L’Olympique de Marseille a signé une victoire spectaculaire face à l’Olympique Lyonnais (3-2) lors d’un Olympico renversant. Double buteur, Pierre-Emerick Aubameyang a porté l’OM dans un Vélodrome incandescent. Après la rencontre, l’attaquant gabonais s’est confié dans l’After Foot avec lucidité et ambition.
Aubameyang : « On a mis les ingrédients »
Menés après une bonne entame, les Marseillais ont su réagir. Un scénario qui tranche avec certaines déconvenues récentes. « On a mis les ingrédients pour aller la chercher, notamment le mental mais aussi l’intensité qu’on a recherchée toute la semaine. Ça a été le mot d’ordre, tout le monde l’avait bien compris. »

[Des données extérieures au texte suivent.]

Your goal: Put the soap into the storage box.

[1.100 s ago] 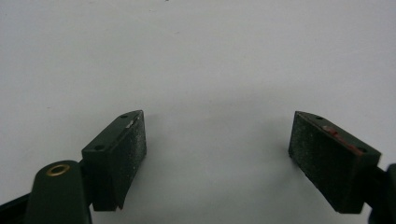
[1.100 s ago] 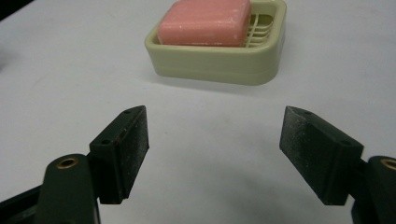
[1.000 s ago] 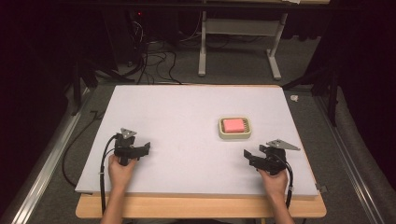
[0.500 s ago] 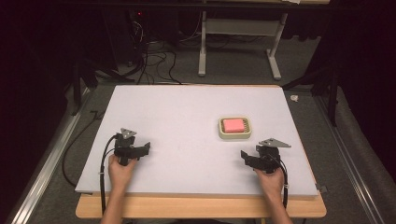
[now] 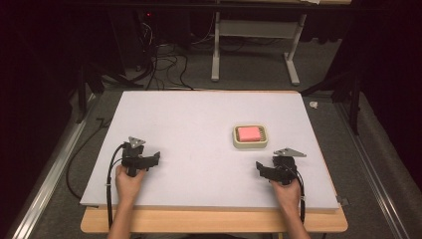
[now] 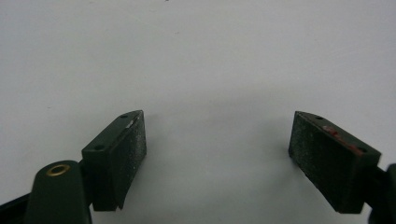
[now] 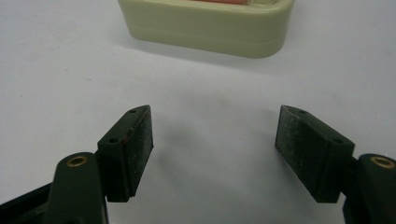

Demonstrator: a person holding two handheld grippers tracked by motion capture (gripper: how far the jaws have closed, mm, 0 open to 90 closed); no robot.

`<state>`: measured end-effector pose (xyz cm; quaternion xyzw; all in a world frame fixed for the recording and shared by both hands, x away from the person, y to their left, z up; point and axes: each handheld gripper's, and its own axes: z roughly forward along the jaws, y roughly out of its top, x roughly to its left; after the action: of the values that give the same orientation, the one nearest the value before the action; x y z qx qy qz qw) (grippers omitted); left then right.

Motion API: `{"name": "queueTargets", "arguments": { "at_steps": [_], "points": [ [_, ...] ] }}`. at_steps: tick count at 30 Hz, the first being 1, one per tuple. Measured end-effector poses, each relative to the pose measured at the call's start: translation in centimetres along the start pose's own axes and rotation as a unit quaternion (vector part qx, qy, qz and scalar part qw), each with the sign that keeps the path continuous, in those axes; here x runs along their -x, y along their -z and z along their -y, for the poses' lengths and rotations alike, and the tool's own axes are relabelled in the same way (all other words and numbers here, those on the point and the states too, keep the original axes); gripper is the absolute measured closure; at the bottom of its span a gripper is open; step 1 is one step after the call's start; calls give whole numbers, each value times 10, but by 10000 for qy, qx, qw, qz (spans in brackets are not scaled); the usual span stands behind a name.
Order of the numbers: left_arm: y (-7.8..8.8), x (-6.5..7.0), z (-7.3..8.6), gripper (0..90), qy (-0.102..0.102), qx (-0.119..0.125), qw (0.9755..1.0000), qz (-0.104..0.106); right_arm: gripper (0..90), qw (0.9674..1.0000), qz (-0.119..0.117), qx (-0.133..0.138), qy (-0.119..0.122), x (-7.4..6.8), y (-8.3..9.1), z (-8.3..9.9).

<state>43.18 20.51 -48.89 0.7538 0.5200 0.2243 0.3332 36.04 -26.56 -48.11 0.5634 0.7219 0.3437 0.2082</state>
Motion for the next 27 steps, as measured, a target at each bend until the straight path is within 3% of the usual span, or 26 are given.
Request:
{"name": "queueTargets", "arguments": {
  "at_steps": [8,13,27],
  "points": [
    [0,0,0,196,-2,-1,10000,-1,281,9998,162,1,75,-3,-1,1],
    [0,0,0,196,-2,0,10000,-1,264,9984,404,-78,393,-11,-3,1],
    [0,0,0,196,6,-4,10000,6,260,9986,386,-88,347,-10,-3,1]
  ]
}}
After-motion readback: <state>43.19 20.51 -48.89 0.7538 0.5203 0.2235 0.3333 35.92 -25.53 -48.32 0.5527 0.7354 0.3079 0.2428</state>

L’ancien joueur d’Arsenal insiste sur le travail effectué en amont. L’intensité était le fil conducteur. Et malgré le but lyonnais en première période, l’OM n’a pas lâché. « On a continué à aller les chercher, à essayer de presser haut. En deuxième période, je pense qu’on a un peu mieux joué, on a continué à mettre de l’intensité. »
Son doublé récompense cet état d’esprit collectif. « Quand tu travailles comme il faut, à l’arrivée tu es récompensé. »
Garder la tête froide
Marseille peut vite s’enflammer. Aubameyang le sait. Le classement reste serré et la saison loin d’être terminée. « Avant le match, je disais aux gars ‘on est quatrièmes, on n’est pas morts, on est encore en Coupe de France, il faut y croire’. »

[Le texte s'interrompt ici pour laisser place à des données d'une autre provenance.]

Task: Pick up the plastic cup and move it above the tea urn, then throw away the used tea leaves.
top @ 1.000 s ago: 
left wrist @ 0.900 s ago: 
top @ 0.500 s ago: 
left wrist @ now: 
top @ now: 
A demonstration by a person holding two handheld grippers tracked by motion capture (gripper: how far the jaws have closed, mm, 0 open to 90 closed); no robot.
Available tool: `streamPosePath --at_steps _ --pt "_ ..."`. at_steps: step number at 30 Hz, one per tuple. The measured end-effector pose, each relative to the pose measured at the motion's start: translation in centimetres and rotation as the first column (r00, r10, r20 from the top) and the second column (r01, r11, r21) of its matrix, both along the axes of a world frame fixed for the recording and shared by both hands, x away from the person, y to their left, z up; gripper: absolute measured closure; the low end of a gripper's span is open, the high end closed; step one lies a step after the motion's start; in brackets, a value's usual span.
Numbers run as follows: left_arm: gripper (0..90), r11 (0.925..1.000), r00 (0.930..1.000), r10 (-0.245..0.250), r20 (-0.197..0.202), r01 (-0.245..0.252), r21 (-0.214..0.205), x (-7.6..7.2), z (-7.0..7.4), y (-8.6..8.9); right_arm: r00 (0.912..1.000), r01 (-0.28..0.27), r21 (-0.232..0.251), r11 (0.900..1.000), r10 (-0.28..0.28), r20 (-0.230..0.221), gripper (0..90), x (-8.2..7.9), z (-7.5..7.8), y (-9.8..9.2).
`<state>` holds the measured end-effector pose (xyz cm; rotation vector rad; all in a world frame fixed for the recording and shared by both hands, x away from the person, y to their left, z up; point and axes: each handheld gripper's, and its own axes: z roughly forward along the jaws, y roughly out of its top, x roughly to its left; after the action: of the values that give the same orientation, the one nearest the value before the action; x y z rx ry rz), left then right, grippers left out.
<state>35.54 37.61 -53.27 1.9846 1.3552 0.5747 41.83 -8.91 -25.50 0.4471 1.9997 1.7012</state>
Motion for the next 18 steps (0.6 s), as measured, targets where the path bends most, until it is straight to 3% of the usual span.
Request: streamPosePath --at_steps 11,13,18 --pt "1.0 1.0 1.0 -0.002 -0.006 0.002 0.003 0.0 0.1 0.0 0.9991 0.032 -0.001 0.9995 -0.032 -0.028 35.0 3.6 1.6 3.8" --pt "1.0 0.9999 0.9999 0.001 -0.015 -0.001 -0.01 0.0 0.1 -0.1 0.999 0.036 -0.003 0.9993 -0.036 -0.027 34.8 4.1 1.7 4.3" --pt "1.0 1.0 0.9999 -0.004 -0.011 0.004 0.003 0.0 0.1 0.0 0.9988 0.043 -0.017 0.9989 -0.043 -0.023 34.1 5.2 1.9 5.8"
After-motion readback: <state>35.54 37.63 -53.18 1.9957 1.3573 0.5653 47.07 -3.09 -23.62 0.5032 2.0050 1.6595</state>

Mais hors de question de tomber dans l’euphorie. « Il ne faut pas rester dans l’euphorie. On a fêté dans le vestiaire, maintenant place à la récupération. »
Aubameyang : « J’espère que ce sera le déclic »

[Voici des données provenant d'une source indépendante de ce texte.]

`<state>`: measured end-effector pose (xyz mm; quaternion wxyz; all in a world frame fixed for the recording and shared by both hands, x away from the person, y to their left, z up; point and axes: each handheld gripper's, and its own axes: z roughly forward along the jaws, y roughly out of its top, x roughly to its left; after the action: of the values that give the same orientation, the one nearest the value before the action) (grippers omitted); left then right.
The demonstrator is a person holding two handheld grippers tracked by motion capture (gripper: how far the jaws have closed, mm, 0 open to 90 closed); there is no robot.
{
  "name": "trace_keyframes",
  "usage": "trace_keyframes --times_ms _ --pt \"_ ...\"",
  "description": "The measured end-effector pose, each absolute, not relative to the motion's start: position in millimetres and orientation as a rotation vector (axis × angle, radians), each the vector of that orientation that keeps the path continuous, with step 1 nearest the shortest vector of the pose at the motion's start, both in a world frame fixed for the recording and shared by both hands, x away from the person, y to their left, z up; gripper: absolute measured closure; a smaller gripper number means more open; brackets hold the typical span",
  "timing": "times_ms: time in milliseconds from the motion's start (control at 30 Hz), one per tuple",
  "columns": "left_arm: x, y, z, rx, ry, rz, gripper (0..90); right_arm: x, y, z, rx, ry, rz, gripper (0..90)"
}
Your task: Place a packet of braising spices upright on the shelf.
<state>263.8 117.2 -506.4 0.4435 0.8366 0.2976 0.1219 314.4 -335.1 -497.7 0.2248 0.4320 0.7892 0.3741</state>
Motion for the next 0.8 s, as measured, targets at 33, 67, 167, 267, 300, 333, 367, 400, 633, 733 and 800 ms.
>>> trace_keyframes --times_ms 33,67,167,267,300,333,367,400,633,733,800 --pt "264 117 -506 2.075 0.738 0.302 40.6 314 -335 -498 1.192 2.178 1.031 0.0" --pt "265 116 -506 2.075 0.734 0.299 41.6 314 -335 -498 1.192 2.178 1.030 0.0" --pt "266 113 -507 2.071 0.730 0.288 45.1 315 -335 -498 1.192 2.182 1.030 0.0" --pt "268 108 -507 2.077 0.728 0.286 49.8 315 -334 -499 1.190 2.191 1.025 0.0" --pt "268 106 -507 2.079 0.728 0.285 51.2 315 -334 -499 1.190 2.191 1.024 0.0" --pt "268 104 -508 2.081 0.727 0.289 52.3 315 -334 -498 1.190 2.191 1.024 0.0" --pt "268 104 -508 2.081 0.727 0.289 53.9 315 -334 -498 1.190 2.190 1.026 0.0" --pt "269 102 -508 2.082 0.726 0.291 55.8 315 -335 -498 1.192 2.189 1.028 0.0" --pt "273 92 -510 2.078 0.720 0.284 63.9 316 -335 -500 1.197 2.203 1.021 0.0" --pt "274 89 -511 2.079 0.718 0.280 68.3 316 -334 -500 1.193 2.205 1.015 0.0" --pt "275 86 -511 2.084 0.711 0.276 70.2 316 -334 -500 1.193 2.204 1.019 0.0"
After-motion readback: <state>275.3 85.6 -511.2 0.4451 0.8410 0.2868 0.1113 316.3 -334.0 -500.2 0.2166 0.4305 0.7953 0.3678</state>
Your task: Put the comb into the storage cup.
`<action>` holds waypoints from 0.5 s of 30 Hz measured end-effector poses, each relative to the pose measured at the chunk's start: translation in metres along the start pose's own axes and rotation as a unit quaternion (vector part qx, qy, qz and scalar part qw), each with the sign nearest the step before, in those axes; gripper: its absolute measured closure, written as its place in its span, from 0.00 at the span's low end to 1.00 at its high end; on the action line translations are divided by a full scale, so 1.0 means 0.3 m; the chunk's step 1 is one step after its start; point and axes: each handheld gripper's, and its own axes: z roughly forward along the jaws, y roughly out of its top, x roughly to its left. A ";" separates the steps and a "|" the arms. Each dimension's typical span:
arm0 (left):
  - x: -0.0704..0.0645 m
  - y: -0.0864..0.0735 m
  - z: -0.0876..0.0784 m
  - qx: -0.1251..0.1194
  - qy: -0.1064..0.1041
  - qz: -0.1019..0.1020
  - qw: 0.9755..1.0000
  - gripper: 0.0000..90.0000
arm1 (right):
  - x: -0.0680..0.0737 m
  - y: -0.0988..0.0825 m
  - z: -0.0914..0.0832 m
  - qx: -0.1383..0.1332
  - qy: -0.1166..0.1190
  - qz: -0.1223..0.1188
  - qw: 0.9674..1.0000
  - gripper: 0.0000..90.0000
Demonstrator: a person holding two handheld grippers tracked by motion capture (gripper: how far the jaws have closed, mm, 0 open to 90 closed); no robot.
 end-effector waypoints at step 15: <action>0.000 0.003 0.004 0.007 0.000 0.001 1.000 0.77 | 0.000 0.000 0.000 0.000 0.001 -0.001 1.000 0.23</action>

L’irrégularité marseillaise a souvent été pointée du doigt. Capable du meilleur comme du pire, l’OM cherche encore la constance. « J’espère que ce sera le déclic pour cette fin de saison. Il reste encore 30 points à prendre, à nous de trouver cette régularité en mettant tout ce qu’on a mis ce soir. » Le message est clair : Marseille doit enchaîner.
L’intensité comme ADN
À 36 ans, Aubameyang assume les exigences du football moderne. « L’intensité, c’est le football d’aujourd’hui, il faut savoir s’adapter. Personnellement je me sens encore bien. »
Même si la fin de match a été rude. « C’est vrai que sur la fin de match, je ne vous cache pas que j’avais un peu de crampes (rires). »
Mais le plaisir reste intact. « J’adore faire les efforts, d’autant plus quand tu as un stade qui se lève quand tu envoies un tacle. Je suis revenu ici pour kiffer. »
Marseille a retrouvé du caractère. Reste à savoir si cet Olympico marquera réellement le tournant attendu.